Above, at the Friday night forum on "Social Movement Unionism", the president of the New York City local of the American Federation of Teachers went back to his textings, while the president of the Los Angeles local (far right) was explaining how the new leaders of the teacher union in the nation's second largest city was taking power (they took office on July 1) after winning an election based on the model of unionism that had been improved in the Chicago Teachers Union.
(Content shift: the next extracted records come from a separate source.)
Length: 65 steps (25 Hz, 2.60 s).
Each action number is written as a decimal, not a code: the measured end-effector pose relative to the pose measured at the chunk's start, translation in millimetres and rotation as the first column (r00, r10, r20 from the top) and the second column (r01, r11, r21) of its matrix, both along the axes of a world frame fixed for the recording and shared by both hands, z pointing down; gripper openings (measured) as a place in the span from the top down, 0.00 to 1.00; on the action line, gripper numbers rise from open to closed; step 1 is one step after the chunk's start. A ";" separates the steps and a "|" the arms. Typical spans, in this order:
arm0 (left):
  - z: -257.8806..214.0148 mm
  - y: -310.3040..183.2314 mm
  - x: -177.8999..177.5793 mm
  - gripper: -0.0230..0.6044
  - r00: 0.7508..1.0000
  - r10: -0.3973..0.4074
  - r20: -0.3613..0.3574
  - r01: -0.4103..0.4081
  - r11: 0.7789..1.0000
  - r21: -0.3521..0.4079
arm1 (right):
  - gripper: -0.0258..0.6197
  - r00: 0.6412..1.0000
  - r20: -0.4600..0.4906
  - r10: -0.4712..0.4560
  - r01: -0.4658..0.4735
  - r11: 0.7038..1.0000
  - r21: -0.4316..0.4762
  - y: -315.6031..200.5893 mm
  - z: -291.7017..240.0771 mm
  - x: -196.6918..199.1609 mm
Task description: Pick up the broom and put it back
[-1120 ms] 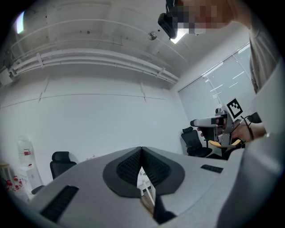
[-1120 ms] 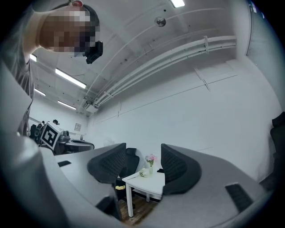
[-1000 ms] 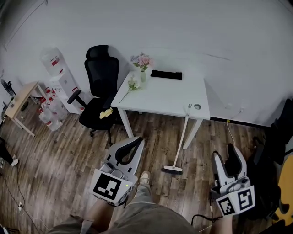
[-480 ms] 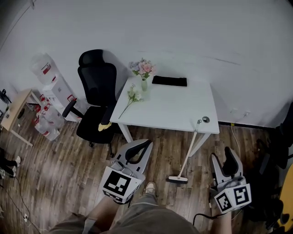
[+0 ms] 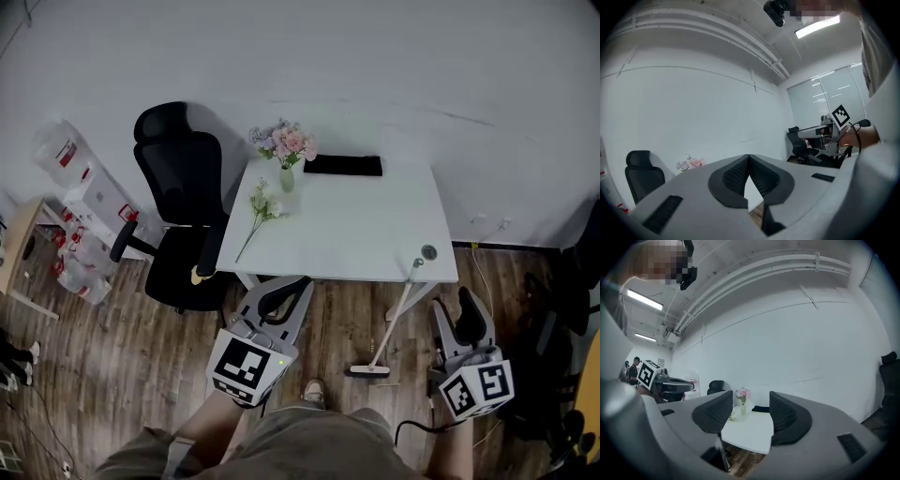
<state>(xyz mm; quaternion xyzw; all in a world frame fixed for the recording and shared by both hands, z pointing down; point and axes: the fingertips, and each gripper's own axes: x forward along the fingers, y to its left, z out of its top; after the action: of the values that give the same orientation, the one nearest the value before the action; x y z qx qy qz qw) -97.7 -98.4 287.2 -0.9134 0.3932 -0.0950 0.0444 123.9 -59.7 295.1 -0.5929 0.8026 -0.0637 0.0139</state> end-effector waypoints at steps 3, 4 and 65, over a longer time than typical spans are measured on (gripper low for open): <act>5.3 -15.7 -0.7 0.94 1.000 0.011 0.002 -0.011 1.000 -0.010 | 0.58 1.000 0.000 0.007 -0.007 1.000 -0.014 -12.8 4.9 -2.8; 6.7 -19.6 -0.9 0.94 1.000 0.012 0.002 -0.012 1.000 -0.013 | 0.58 1.000 -0.001 0.006 -0.006 1.000 -0.017 -16.2 6.0 -3.5; 361.1 -114.2 87.9 0.94 0.968 -0.030 0.248 0.148 0.870 -0.470 | 0.74 0.998 0.000 -0.058 0.046 0.786 -0.616 -165.3 486.9 91.9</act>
<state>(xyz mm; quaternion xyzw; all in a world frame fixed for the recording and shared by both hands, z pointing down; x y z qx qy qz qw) -9.8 -212.6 648.3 -0.8586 0.3908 -0.2986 -0.1448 215.8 -225.0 782.0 -0.5434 0.7541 -0.3165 -0.1896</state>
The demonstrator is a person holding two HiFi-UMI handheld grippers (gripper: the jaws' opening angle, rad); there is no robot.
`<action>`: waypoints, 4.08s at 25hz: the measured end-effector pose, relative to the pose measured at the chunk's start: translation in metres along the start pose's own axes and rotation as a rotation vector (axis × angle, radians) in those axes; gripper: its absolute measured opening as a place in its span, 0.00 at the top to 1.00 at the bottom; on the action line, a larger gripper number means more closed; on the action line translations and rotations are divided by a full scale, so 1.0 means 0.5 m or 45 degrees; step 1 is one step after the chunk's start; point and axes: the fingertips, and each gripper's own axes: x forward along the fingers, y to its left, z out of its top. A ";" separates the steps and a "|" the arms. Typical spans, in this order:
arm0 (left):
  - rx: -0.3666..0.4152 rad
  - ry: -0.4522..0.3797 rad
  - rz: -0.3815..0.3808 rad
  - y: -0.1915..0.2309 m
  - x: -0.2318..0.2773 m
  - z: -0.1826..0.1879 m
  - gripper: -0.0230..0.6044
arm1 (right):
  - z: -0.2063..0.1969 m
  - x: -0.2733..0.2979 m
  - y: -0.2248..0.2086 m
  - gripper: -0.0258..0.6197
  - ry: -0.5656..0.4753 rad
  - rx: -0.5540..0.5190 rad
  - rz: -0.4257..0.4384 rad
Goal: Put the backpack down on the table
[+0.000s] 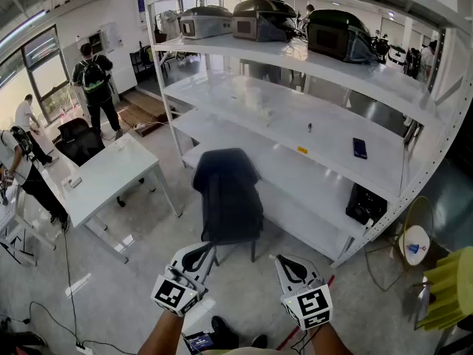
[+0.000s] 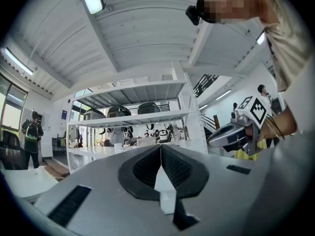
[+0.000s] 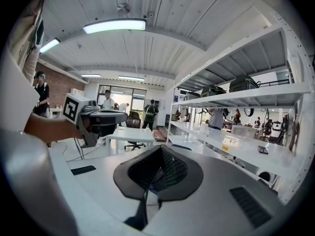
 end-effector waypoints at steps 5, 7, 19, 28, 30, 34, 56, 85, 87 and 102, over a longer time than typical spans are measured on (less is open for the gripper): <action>-0.007 0.006 0.000 0.014 0.002 -0.011 0.94 | -0.001 0.015 -0.002 0.92 0.001 0.001 -0.008; -0.011 0.011 0.004 0.022 0.001 -0.015 0.94 | -0.001 0.023 -0.002 0.92 0.001 0.002 -0.009; -0.036 0.057 0.011 0.104 0.010 -0.043 0.94 | 0.007 0.104 -0.001 0.92 -0.010 0.059 -0.029; -0.071 0.019 -0.052 0.200 0.034 -0.056 0.94 | 0.016 0.213 0.000 0.92 0.020 0.079 -0.068; -0.068 0.024 -0.047 0.233 0.036 -0.065 0.94 | 0.021 0.242 0.002 0.92 0.024 0.078 -0.078; -0.089 0.019 -0.060 0.295 0.037 -0.076 0.94 | 0.032 0.304 0.005 0.92 0.022 0.082 -0.109; -0.087 0.052 -0.015 0.532 0.223 -0.151 0.94 | 0.035 0.638 -0.120 0.92 0.011 0.101 -0.040; -0.188 0.241 0.188 0.730 0.676 -0.369 0.94 | -0.064 1.022 -0.481 0.92 0.047 0.194 0.139; -0.213 0.261 0.200 0.747 0.693 -0.405 0.94 | -0.084 1.047 -0.488 0.92 0.057 0.204 0.149; -0.442 0.502 0.265 0.838 0.736 -0.766 0.86 | -0.360 1.255 -0.496 0.73 0.293 0.294 0.199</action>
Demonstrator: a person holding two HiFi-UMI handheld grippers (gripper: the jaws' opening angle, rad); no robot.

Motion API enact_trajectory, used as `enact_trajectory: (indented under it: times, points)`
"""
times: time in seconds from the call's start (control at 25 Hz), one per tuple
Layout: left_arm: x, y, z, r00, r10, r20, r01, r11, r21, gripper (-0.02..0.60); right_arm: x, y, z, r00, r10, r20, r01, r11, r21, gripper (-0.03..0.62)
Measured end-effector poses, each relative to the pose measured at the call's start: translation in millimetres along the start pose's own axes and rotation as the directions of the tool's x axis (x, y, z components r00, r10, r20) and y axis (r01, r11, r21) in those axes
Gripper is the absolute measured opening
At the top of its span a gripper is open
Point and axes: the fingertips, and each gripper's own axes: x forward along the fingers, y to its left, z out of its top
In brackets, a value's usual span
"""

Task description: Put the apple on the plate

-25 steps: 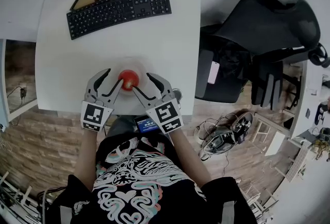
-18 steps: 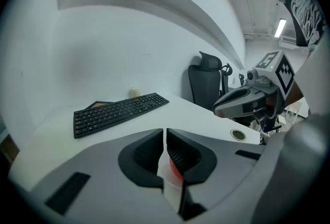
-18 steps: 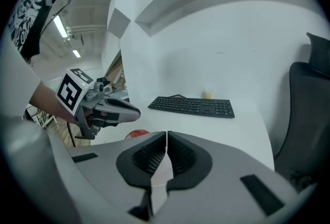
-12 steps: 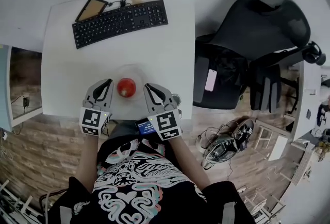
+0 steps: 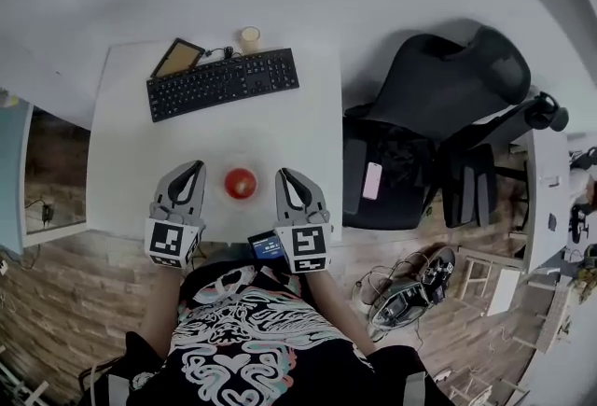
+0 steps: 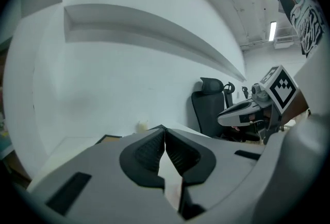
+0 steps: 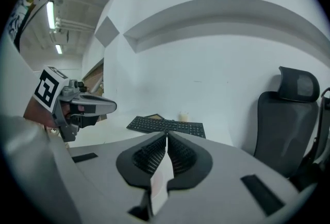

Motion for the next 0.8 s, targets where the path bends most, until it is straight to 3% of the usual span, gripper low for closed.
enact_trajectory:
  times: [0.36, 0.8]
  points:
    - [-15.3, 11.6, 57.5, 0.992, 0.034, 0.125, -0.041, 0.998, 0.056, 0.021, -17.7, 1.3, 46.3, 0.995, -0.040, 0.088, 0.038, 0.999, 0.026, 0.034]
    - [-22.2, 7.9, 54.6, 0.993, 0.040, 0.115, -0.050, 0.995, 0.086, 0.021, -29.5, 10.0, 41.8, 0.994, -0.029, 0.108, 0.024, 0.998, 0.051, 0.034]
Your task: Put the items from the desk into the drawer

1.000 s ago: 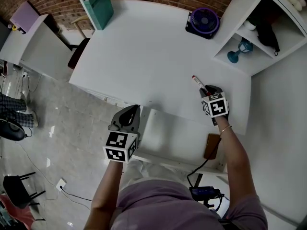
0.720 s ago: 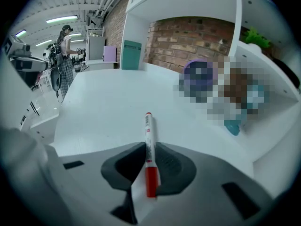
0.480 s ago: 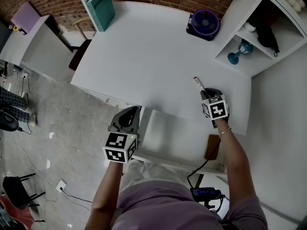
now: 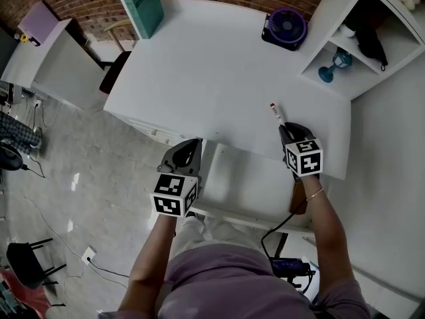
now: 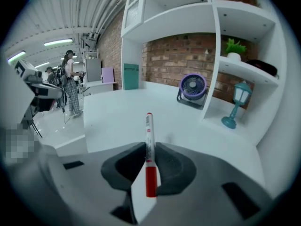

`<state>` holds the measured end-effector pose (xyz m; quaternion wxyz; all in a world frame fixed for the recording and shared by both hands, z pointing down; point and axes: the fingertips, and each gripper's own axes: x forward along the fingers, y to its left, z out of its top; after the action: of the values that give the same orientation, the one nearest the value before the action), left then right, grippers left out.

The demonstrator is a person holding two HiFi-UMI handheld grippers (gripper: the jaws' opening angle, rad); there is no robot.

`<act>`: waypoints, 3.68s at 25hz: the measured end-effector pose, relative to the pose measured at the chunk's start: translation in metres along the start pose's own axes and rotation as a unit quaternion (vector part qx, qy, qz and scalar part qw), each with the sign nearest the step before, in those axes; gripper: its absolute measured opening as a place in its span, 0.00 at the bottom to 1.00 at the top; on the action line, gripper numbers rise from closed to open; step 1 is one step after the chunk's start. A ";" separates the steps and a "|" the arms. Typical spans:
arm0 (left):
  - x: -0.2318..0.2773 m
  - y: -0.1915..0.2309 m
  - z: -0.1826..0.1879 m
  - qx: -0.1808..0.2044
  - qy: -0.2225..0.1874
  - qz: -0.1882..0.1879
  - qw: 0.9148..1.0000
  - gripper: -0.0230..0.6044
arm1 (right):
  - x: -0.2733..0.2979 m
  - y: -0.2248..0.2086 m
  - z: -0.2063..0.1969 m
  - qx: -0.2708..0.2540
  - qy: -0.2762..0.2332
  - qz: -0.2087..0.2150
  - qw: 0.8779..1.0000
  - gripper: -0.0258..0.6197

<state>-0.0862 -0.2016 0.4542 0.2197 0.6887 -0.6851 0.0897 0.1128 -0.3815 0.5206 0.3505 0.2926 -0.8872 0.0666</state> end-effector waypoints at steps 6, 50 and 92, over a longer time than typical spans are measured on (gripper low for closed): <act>-0.008 -0.004 -0.007 0.000 0.004 -0.012 1.000 0.03 | -0.028 0.035 0.014 0.006 -0.038 0.016 0.999 0.15; -0.050 0.044 -0.060 -0.033 0.024 0.016 0.999 0.03 | 0.027 0.231 -0.060 -0.031 0.061 0.156 0.985 0.15; -0.043 0.060 -0.077 -0.055 0.047 0.055 0.996 0.03 | 0.089 0.219 -0.134 -0.058 0.185 0.148 0.970 0.15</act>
<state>-0.1335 -0.1282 0.5153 0.2838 0.6319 -0.7149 0.0956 0.0151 -0.2010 0.6982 0.5113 0.1199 -0.8425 0.1196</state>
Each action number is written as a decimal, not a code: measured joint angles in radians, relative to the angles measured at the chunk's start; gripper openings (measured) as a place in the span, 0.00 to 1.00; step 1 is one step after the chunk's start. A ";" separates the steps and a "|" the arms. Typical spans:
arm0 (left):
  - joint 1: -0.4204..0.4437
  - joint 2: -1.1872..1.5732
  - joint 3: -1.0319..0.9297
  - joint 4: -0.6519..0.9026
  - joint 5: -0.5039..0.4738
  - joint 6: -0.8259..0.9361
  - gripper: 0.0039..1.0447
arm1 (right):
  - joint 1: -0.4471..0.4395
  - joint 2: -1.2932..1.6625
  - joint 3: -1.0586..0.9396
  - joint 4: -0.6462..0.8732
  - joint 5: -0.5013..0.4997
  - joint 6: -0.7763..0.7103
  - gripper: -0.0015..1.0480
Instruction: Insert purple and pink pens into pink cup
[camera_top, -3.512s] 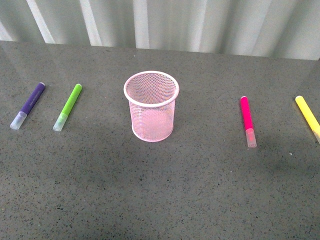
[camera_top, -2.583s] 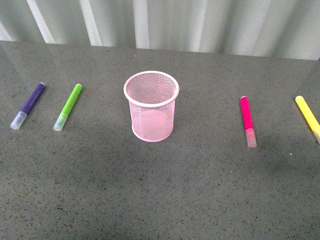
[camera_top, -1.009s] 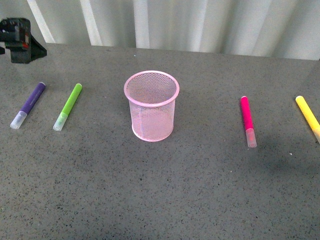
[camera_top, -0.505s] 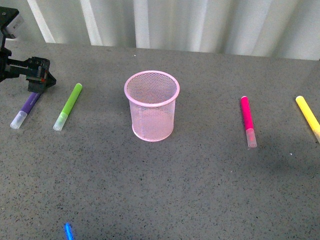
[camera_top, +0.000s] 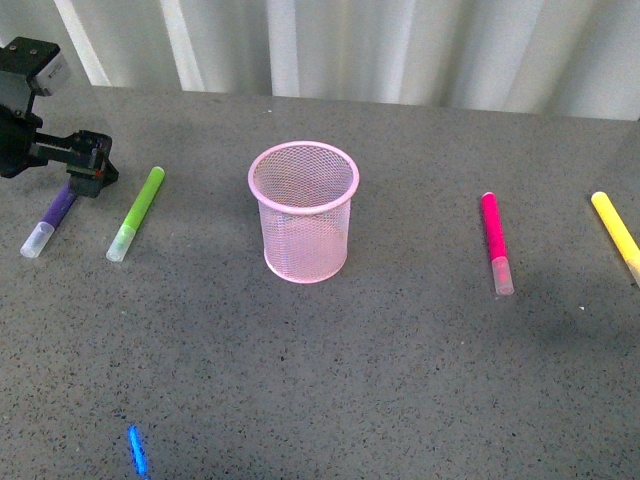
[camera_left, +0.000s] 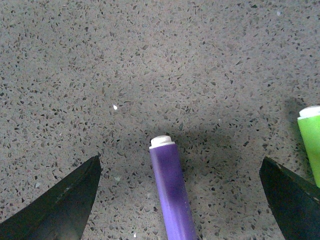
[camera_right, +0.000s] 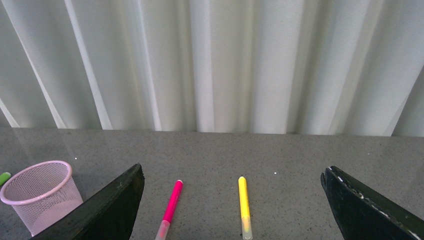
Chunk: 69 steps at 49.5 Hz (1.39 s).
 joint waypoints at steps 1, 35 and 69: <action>0.000 0.003 0.002 -0.001 -0.002 0.000 0.94 | 0.000 0.000 0.000 0.000 0.000 0.000 0.93; -0.021 0.035 0.032 -0.048 -0.036 -0.005 0.50 | 0.000 0.000 0.000 0.000 0.000 0.000 0.93; -0.076 -0.330 -0.153 0.254 0.103 -0.300 0.12 | 0.000 0.000 0.000 0.000 0.000 0.000 0.93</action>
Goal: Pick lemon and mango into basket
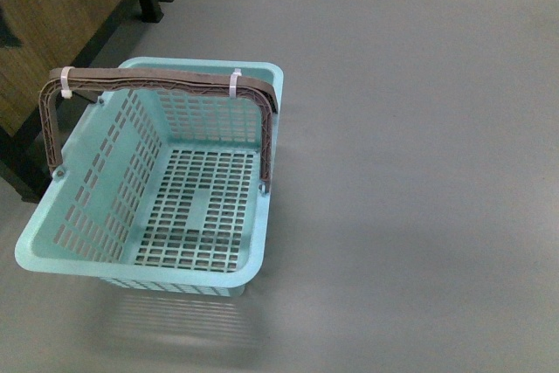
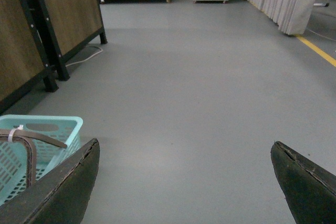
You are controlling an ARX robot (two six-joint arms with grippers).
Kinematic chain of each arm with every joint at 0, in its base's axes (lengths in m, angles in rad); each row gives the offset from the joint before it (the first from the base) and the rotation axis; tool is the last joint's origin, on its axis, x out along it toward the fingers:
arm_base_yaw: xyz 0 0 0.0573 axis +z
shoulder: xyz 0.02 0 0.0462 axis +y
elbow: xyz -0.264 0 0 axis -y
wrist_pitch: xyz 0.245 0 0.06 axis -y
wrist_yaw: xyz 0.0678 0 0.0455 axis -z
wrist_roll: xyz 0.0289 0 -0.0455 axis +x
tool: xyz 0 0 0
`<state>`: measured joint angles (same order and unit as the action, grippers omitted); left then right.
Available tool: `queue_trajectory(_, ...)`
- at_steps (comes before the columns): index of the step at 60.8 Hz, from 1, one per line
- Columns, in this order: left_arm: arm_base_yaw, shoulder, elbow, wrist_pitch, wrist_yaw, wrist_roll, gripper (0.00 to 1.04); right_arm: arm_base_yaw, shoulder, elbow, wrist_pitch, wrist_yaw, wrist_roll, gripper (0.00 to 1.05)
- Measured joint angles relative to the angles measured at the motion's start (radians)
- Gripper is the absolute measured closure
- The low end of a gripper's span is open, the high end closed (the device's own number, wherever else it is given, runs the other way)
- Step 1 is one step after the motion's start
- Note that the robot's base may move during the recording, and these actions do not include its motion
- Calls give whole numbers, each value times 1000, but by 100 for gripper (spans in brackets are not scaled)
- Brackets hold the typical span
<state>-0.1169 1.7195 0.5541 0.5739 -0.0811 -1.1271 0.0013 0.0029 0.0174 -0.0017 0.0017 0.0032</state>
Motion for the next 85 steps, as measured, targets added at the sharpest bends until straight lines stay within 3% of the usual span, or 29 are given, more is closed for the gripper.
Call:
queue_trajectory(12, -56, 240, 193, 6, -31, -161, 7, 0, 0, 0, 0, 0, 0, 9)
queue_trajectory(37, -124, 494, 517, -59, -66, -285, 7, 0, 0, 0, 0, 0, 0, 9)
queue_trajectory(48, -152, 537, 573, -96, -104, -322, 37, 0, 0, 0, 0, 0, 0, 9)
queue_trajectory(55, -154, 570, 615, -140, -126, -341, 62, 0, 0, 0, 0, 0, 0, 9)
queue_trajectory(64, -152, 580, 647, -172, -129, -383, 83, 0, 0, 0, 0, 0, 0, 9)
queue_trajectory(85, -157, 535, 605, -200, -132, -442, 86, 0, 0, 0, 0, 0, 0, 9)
Karen Lewis, the president of the AFT local in the nation's third largest city listened to Caputo Perl, while Michael Mulgrew had better things to do. Substance photo by Norm Scott. The first was how silly the loyalists of the AFT leadership were on the floor of the debates. Most of those who were the silliest came from the massive delegation from New York City, but there were others, from the traditional loyalists in other locals (many of which have been decimated because they woke up too late to the fact that you can't compromise with aggressors -- and corporate school reform and its various test implementations (including Common Core) has been an aggressor for more than 15 years.
After being pushed around both in the committees that decide the fate of the convention resolutions and then in full view of many of the 3,000 delegates and visitors during the convention's general sessions, several people from the Chicago delegation -- all of them women and every one of them a union leader who is still a classroom teacher -- complained of being bullied, almost always by a male delegate from New York City.
Michelle Gunderson Tweeted that the New York people had "made convention debate into a contact sport." In his first report on the events in Los Angeles, Norm Scott, who has been active in the United Federation of Teachers (AFT Local 1) offered the opinion that the "Midwesterners were too nice" by not fighting back more, shall we say, actively. Other women from the Chicago delegation who had helped prepare the resolution against Common Core had similar experiences and similar opinions.
The second thing was how patronizing the "democracy" preached by AFT President Randi Weingarten actually is. During the convention and later in her confused and imprecise press release trying to explain the heatedness of the debate, I listened and heard her talk about how proud we (disclosure: I am a delegate to this convention from the Chicago Teachers Union, Local 1) should be about all the "passion" that we were showing during the debates. It began pounding in my head that what she was saying was one of those "You're so beautiful when you're angry..." clichés that rattle around in some people's minds every time they provoke a fight and then stand aside to watch the results.
And make no mistake: the AFT leadership had provoked these fights, both before and during the convention, and when the cameras were turned off and people weren't recording a lot, it was clear that those who were part of Randi's leadership -- broadly, the "Progressive Caucus" and more narrowly a handful of locals, led by the New York City local with hundreds of delegates -- were going to "win" on the key issues "by any means necessary."
So part was the snarl and part was the charm, and these leaders seem to believe that they can get away with both.
Last was the tsunami of bad metaphors and shoddy non-sequitors that pumped out like something from a toxic pipeline out of the mouths of the (mostly male) speakers who promoted the Party Line in support of the Common Core and more broadly against anyone who had an idea that hadn't already been sanitized by the leadership.
It's still convention time, and I have to get back to the main hall for the final debates. But I wanted to begin writing these ideas as they had become clear both during the key debates on Common Core (I was part of the "Educational Issues" committee debates and votes; then present in the convention hall throughout the huge debate and votes on Common Core). Since a lot of what we report during the conventions can be read, critiqued and utilized by our brothers and sisters now and later, we will all be expanding on these observations.